2. The inductor according to claim 1,

the thickness of the magnetic layer is 500 [ mu ] m or less.

3. The inductor according to claim 1,

the ratio of the planar area BS1 of the 1 st bump to the planar area S1 of the 1 st electrode is 70% or more,

the ratio of the planar area BS2 of the 2 nd bump to the planar area S2 of the 2 nd electrode is 70% or more.

4. The inductor according to claim 1,

the thickness direction length of the 1 st bump and the thickness direction length of the 2 nd bump are greater than the thickness of the magnetic layer.

5. The inductor according to claim 1,

the inductor further includes a cover insulating layer that covers the peripheries of both the 1 st bump and the 2 nd bump and is disposed on one side in the thickness direction of the wiring, the 1 st electrode, and the 2 nd electrode.

6. The inductor according to claim 1,

the inductor further includes:

a base insulating layer disposed on the other surface of the wiring in the thickness direction; and

and a 2 nd magnetic layer disposed on the other surface of the base insulating layer in the thickness direction.

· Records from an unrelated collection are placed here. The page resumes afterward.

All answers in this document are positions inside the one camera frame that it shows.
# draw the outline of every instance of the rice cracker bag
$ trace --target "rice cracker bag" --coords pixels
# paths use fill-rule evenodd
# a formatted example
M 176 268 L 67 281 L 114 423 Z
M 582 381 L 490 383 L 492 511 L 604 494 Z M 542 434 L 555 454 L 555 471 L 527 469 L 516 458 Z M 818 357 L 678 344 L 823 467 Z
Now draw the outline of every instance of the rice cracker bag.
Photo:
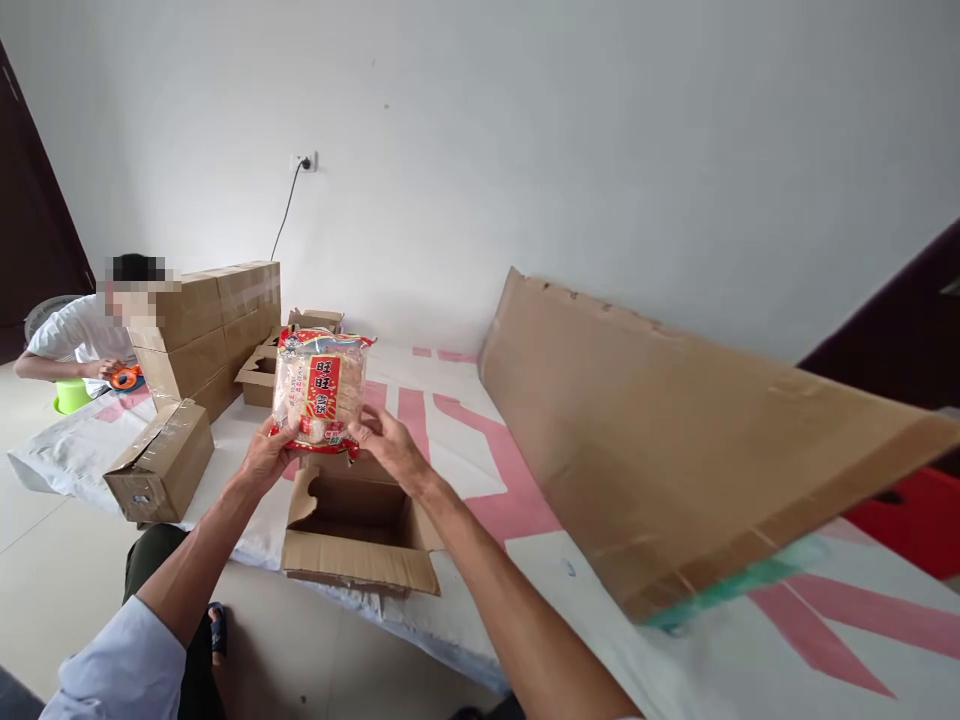
M 347 426 L 360 420 L 367 351 L 376 340 L 296 327 L 280 333 L 274 432 L 295 424 L 300 434 L 287 447 L 353 455 L 357 444 Z

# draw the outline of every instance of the electrical outlet
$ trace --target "electrical outlet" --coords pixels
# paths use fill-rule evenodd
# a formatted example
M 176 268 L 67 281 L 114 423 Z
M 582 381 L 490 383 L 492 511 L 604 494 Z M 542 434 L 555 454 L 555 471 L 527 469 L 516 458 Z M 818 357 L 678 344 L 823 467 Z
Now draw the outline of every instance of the electrical outlet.
M 291 155 L 290 156 L 290 172 L 294 172 L 297 169 L 297 165 L 300 164 L 301 160 L 309 160 L 309 168 L 300 168 L 300 172 L 316 172 L 317 171 L 317 151 L 309 152 L 306 155 Z

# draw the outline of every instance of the green stool
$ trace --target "green stool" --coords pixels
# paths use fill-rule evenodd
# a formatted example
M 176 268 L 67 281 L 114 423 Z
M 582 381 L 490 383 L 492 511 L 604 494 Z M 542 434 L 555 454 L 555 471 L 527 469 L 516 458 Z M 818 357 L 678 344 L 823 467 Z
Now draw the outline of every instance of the green stool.
M 57 380 L 57 397 L 53 401 L 53 409 L 61 415 L 76 412 L 90 402 L 87 387 L 80 378 Z

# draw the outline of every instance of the tile floor
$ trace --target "tile floor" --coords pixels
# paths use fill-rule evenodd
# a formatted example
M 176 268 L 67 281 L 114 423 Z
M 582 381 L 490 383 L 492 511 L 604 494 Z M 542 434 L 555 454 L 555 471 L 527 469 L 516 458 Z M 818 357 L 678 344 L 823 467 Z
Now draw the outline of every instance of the tile floor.
M 0 366 L 0 449 L 58 416 L 53 389 Z M 0 458 L 0 665 L 47 699 L 60 662 L 116 611 L 133 525 L 25 490 Z M 443 720 L 497 698 L 418 648 L 279 575 L 230 563 L 214 597 L 232 611 L 240 718 Z

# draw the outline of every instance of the orange tape dispenser
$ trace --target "orange tape dispenser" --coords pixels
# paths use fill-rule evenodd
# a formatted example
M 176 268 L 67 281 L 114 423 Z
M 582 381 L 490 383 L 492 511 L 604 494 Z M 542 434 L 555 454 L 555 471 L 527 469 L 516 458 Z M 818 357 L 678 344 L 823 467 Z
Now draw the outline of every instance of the orange tape dispenser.
M 117 370 L 110 377 L 110 387 L 112 387 L 117 392 L 130 392 L 136 390 L 138 387 L 143 385 L 143 373 L 140 371 L 139 365 L 134 365 L 132 368 L 123 368 Z

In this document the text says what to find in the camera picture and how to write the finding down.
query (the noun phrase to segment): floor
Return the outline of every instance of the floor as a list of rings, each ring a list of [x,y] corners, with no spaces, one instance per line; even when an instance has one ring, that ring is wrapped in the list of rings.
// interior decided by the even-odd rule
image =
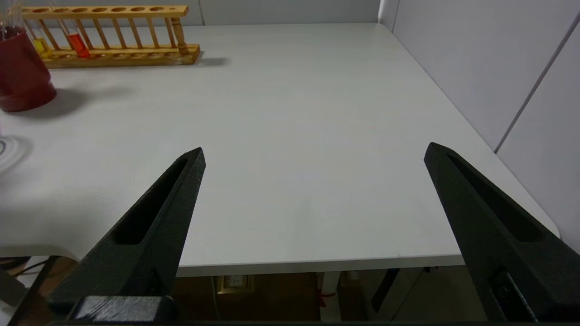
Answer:
[[[51,322],[45,297],[75,265],[67,258],[56,259],[38,292],[23,302],[9,325]],[[356,275],[356,279],[341,277],[338,298],[343,321],[486,320],[464,266],[431,268],[428,273],[402,269],[378,312],[368,302],[385,271],[360,271]],[[319,305],[325,298],[318,295],[316,273],[256,275],[252,292],[216,294],[215,302],[217,277],[213,280],[212,284],[210,277],[176,279],[172,297],[180,308],[180,321],[320,321]]]

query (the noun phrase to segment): electrical outlet
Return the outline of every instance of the electrical outlet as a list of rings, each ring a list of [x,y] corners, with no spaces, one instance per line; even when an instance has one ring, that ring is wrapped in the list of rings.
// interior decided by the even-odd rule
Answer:
[[[245,275],[232,275],[225,276],[226,288],[241,288],[244,286],[244,279],[247,278]]]
[[[218,294],[253,292],[253,275],[220,276]]]

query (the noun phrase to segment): test tube
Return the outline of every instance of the test tube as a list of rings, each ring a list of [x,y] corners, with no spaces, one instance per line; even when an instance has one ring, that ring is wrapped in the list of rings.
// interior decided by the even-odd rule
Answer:
[[[38,23],[36,21],[32,21],[32,24],[29,24],[27,21],[24,23],[28,27],[30,36],[32,36],[32,44],[40,57],[43,59],[50,59],[52,57],[52,50],[48,47],[48,44],[42,35],[42,29],[38,27]]]
[[[24,32],[21,11],[21,0],[0,0],[0,41]]]
[[[50,9],[54,11],[55,9],[54,0],[48,0],[48,4],[50,5]],[[76,51],[77,56],[79,58],[88,58],[90,56],[89,49],[86,47],[85,41],[82,39],[77,28],[68,25],[68,23],[64,22],[61,19],[58,19],[58,22],[60,25],[60,29],[63,30],[64,35],[70,42],[72,49]]]

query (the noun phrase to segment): white wall
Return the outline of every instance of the white wall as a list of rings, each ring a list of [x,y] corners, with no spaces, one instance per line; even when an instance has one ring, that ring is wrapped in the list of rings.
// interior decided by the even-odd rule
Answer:
[[[495,149],[579,10],[578,0],[400,0],[394,34]]]
[[[580,253],[580,28],[576,27],[498,156]]]
[[[380,0],[200,0],[206,25],[376,23]]]
[[[385,25],[391,32],[397,17],[399,0],[381,0],[379,7],[379,23]]]
[[[188,5],[184,26],[236,24],[376,23],[380,0],[55,0],[57,6]],[[24,0],[46,6],[48,0]],[[146,26],[145,19],[136,24]],[[128,26],[125,20],[120,25]],[[110,21],[101,22],[111,27]],[[158,26],[161,20],[155,21]]]

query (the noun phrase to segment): wall seam
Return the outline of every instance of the wall seam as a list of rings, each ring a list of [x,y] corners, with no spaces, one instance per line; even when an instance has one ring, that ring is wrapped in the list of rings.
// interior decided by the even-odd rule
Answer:
[[[201,10],[201,0],[197,0],[197,5],[200,8],[200,16],[201,16],[201,25],[205,26],[205,19],[204,19],[204,11]]]
[[[397,1],[397,10],[395,11],[395,18],[393,19],[393,30],[391,31],[391,33],[393,33],[393,35],[395,34],[395,24],[397,23],[398,7],[401,5],[401,1],[403,1],[403,0]]]
[[[517,120],[520,118],[521,114],[524,112],[525,107],[528,105],[528,103],[532,99],[534,93],[536,92],[536,90],[538,89],[538,87],[540,86],[540,84],[542,83],[542,80],[544,79],[544,77],[546,76],[546,74],[548,73],[548,71],[550,70],[550,68],[552,68],[552,64],[554,64],[554,61],[556,61],[556,58],[558,57],[558,55],[562,51],[562,48],[564,48],[564,45],[566,45],[566,42],[568,42],[568,39],[570,38],[570,35],[572,35],[572,33],[574,32],[574,30],[576,29],[576,26],[578,25],[578,22],[579,21],[580,21],[580,12],[578,12],[578,14],[576,15],[576,18],[574,19],[574,21],[570,25],[570,28],[568,29],[568,31],[566,31],[566,34],[564,35],[564,38],[562,38],[562,41],[560,41],[560,44],[558,44],[558,47],[556,48],[556,51],[554,52],[554,54],[551,56],[550,60],[548,61],[548,64],[542,70],[542,73],[540,73],[540,76],[536,80],[536,83],[534,83],[534,86],[530,90],[528,96],[525,97],[524,103],[521,105],[520,109],[518,110],[518,112],[516,113],[516,115],[513,117],[512,122],[507,127],[506,132],[503,134],[501,140],[499,141],[498,145],[496,146],[496,148],[494,150],[494,153],[495,154],[498,153],[499,149],[502,147],[503,143],[508,138],[509,133],[512,131],[513,127],[515,126],[515,124],[517,122]]]

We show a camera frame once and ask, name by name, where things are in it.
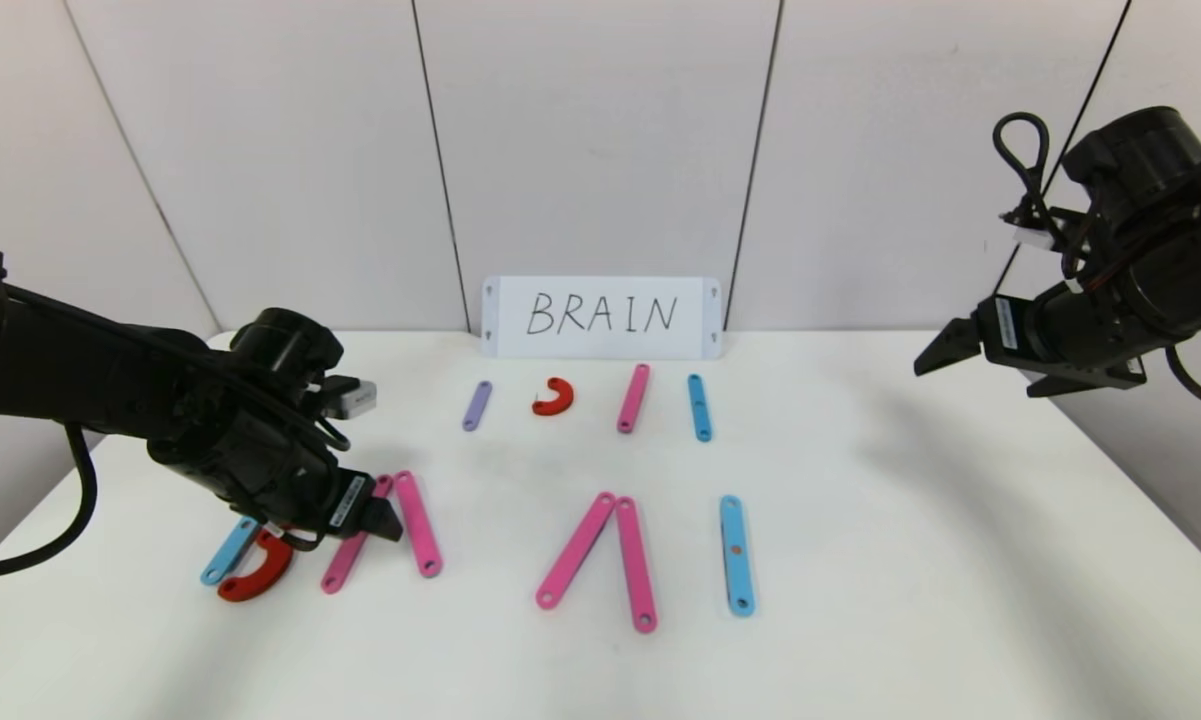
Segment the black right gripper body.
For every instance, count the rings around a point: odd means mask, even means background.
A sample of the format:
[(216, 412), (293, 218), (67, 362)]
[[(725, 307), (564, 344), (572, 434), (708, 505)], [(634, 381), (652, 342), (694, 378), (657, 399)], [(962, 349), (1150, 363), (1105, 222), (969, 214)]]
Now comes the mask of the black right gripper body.
[(1103, 305), (1091, 293), (1058, 283), (1035, 299), (993, 295), (975, 310), (982, 354), (988, 364), (1042, 376), (1062, 376), (1113, 386), (1111, 370), (1094, 359), (1109, 340)]

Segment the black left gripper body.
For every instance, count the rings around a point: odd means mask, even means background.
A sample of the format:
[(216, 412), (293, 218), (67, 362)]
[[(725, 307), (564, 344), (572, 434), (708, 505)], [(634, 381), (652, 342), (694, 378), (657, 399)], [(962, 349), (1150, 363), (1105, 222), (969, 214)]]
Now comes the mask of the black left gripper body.
[(372, 490), (368, 474), (343, 466), (335, 450), (349, 439), (317, 412), (297, 428), (245, 406), (231, 409), (231, 509), (262, 524), (347, 538), (352, 516)]

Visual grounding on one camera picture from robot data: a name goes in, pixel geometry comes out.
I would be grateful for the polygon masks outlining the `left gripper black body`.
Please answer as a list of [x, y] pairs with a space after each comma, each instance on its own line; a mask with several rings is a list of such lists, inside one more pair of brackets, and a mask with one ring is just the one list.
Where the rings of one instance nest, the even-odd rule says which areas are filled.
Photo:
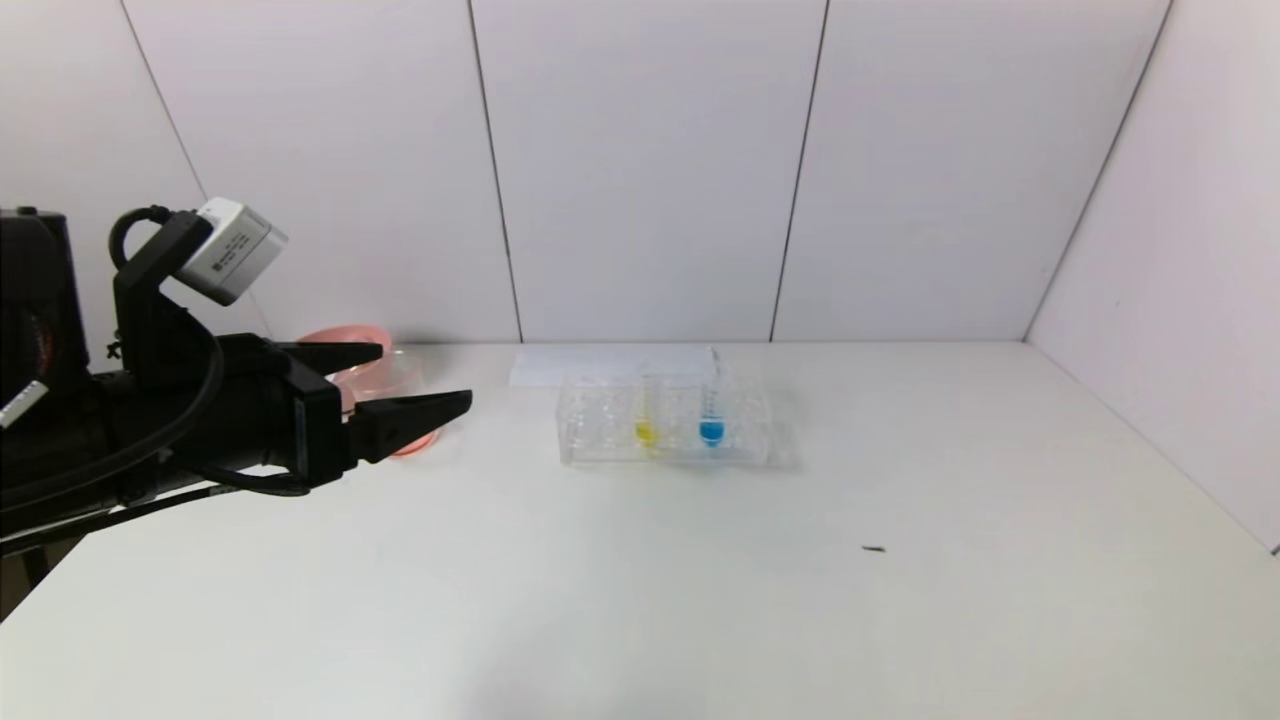
[[246, 468], [284, 468], [274, 487], [316, 488], [353, 466], [342, 392], [302, 366], [280, 343], [256, 334], [219, 337], [225, 374], [212, 404], [169, 452], [182, 479], [229, 479], [246, 488]]

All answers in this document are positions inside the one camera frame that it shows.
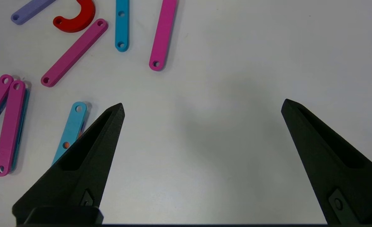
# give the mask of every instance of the red curved piece
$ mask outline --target red curved piece
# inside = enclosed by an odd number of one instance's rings
[[[92,0],[76,0],[81,5],[81,12],[73,19],[66,19],[62,16],[54,18],[53,24],[63,32],[79,32],[89,24],[95,17],[95,4]]]

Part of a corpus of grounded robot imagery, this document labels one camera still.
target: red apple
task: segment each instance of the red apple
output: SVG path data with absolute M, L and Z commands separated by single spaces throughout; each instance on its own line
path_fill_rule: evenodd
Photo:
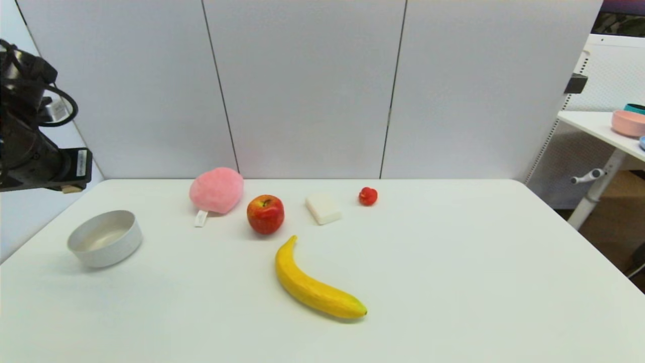
M 272 234 L 284 221 L 284 206 L 276 196 L 260 195 L 248 204 L 246 217 L 255 232 Z

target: pink plush toy
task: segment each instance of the pink plush toy
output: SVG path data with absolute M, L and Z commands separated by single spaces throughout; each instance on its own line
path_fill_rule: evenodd
M 237 171 L 216 168 L 198 176 L 190 186 L 190 200 L 201 211 L 228 213 L 242 198 L 244 179 Z

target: label sticker
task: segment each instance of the label sticker
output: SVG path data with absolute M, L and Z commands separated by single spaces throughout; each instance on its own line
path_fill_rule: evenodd
M 87 150 L 79 150 L 79 157 L 76 161 L 76 176 L 85 176 L 87 166 Z
M 208 217 L 208 211 L 199 211 L 195 217 L 195 227 L 204 227 L 206 224 L 206 217 Z

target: pink bowl
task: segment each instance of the pink bowl
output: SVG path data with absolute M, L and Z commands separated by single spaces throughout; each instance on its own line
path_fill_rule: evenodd
M 611 128 L 631 138 L 645 136 L 645 115 L 625 110 L 616 110 L 611 117 Z

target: metal stand
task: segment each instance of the metal stand
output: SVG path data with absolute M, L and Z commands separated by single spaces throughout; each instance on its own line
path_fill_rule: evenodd
M 593 183 L 587 194 L 573 211 L 571 217 L 569 217 L 568 222 L 573 228 L 580 229 L 584 221 L 587 220 L 589 214 L 591 214 L 593 209 L 596 207 L 596 204 L 600 201 L 600 196 L 602 196 L 603 192 L 607 189 L 607 186 L 609 186 L 609 183 L 611 183 L 611 180 L 620 169 L 626 155 L 627 154 L 620 149 L 614 150 L 609 161 L 607 161 L 607 164 L 604 166 L 606 175 Z

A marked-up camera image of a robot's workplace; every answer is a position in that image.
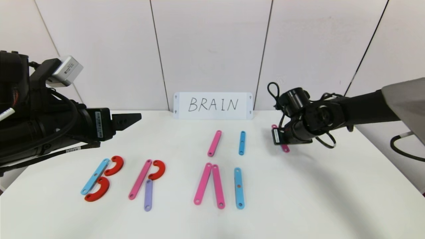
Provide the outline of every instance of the red semicircle piece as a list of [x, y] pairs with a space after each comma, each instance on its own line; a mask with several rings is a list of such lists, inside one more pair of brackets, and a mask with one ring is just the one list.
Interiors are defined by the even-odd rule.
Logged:
[[100, 188], [97, 192], [89, 193], [84, 197], [84, 200], [86, 200], [87, 202], [94, 202], [94, 201], [98, 200], [109, 189], [109, 180], [107, 178], [100, 177], [100, 178], [98, 178], [98, 180], [96, 182], [100, 184]]
[[160, 178], [164, 174], [165, 164], [161, 160], [155, 160], [153, 162], [153, 165], [159, 168], [158, 172], [156, 172], [154, 174], [149, 174], [148, 178], [150, 180], [157, 180], [158, 178]]
[[105, 176], [111, 176], [118, 173], [124, 166], [124, 160], [120, 156], [113, 156], [111, 160], [116, 164], [113, 168], [105, 170]]

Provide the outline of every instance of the barcode label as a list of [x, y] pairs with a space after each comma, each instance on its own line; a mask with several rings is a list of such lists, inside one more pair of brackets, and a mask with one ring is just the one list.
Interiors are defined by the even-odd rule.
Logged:
[[94, 113], [96, 117], [96, 130], [97, 130], [97, 137], [103, 138], [103, 130], [102, 130], [102, 115], [99, 111], [96, 111]]
[[275, 142], [280, 143], [278, 129], [274, 129], [273, 132], [275, 133]]
[[80, 150], [80, 149], [81, 149], [81, 146], [78, 146], [78, 147], [67, 149], [67, 150], [65, 150], [65, 152], [69, 153], [69, 152], [74, 152], [74, 151], [77, 151], [77, 150]]

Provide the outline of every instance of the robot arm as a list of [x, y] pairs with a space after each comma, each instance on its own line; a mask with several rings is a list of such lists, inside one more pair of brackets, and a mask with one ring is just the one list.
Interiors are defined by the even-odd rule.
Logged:
[[[31, 76], [29, 66], [35, 68]], [[142, 118], [113, 114], [111, 119], [108, 108], [87, 108], [46, 87], [68, 86], [81, 70], [72, 57], [37, 64], [26, 55], [0, 51], [0, 176], [59, 154], [100, 147]], [[79, 142], [87, 144], [51, 154]], [[9, 165], [22, 159], [29, 160]]]
[[[398, 120], [402, 120], [422, 143], [425, 142], [422, 125], [425, 122], [425, 95], [422, 93], [425, 78], [389, 85], [382, 90], [351, 98], [326, 93], [317, 101], [310, 100], [309, 94], [302, 88], [275, 96], [269, 89], [271, 85], [276, 85], [278, 95], [279, 86], [270, 83], [268, 90], [276, 100], [275, 108], [283, 112], [279, 127], [272, 130], [276, 145], [311, 143], [316, 138], [326, 147], [333, 148], [318, 137], [328, 134], [335, 143], [329, 133], [331, 130], [347, 127], [352, 131], [357, 124]], [[282, 127], [284, 116], [291, 120]]]

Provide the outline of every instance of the sign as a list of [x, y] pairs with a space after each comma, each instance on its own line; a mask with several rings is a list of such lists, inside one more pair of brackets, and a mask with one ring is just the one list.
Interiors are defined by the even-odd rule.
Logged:
[[251, 120], [254, 97], [241, 92], [177, 92], [173, 115], [184, 120]]

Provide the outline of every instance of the pink bar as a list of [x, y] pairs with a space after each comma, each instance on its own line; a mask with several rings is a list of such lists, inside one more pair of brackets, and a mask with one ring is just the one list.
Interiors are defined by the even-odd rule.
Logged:
[[210, 150], [208, 151], [208, 156], [212, 157], [214, 156], [215, 149], [217, 148], [218, 142], [220, 141], [221, 137], [221, 130], [217, 130], [217, 133], [214, 136], [214, 139], [212, 140]]
[[212, 166], [212, 179], [214, 180], [215, 198], [217, 199], [217, 207], [223, 209], [226, 204], [224, 203], [223, 188], [221, 187], [220, 171], [218, 171], [218, 165]]
[[149, 171], [149, 167], [152, 164], [152, 160], [148, 159], [146, 160], [146, 163], [144, 164], [142, 171], [139, 174], [139, 177], [137, 178], [136, 182], [134, 183], [133, 188], [130, 191], [130, 194], [128, 195], [128, 198], [130, 200], [133, 200], [136, 198], [137, 193], [139, 192], [140, 187], [142, 186], [143, 180], [146, 177], [147, 172]]
[[207, 163], [204, 168], [204, 172], [201, 177], [201, 181], [199, 182], [198, 190], [196, 191], [195, 198], [193, 202], [195, 205], [200, 205], [202, 202], [202, 198], [204, 197], [205, 188], [207, 187], [208, 179], [210, 178], [211, 167], [210, 163]]
[[[272, 128], [277, 128], [278, 126], [277, 125], [272, 125]], [[281, 147], [282, 147], [282, 150], [285, 152], [285, 153], [289, 153], [289, 147], [288, 147], [288, 145], [280, 145]]]

7. A method of manufacturing an inductor, for manufacturing the inductor according to claim 1,

the method for manufacturing the inductor comprises the following steps:

forming a plurality of cells including 1 of the wirings, 1 of the 1 st electrodes, and 1 of the 2 nd electrodes along one of the plane directions;

disposing a long magnetic sheet long in the one direction with respect to the plurality of cells so as to collectively cover one surface of the plurality of wirings in the thickness direction in the plurality of cells, the magnetic layer being formed by the magnetic sheet; and

cutting the magnetic layer in a direction intersecting the one direction to singulate the plurality of cells.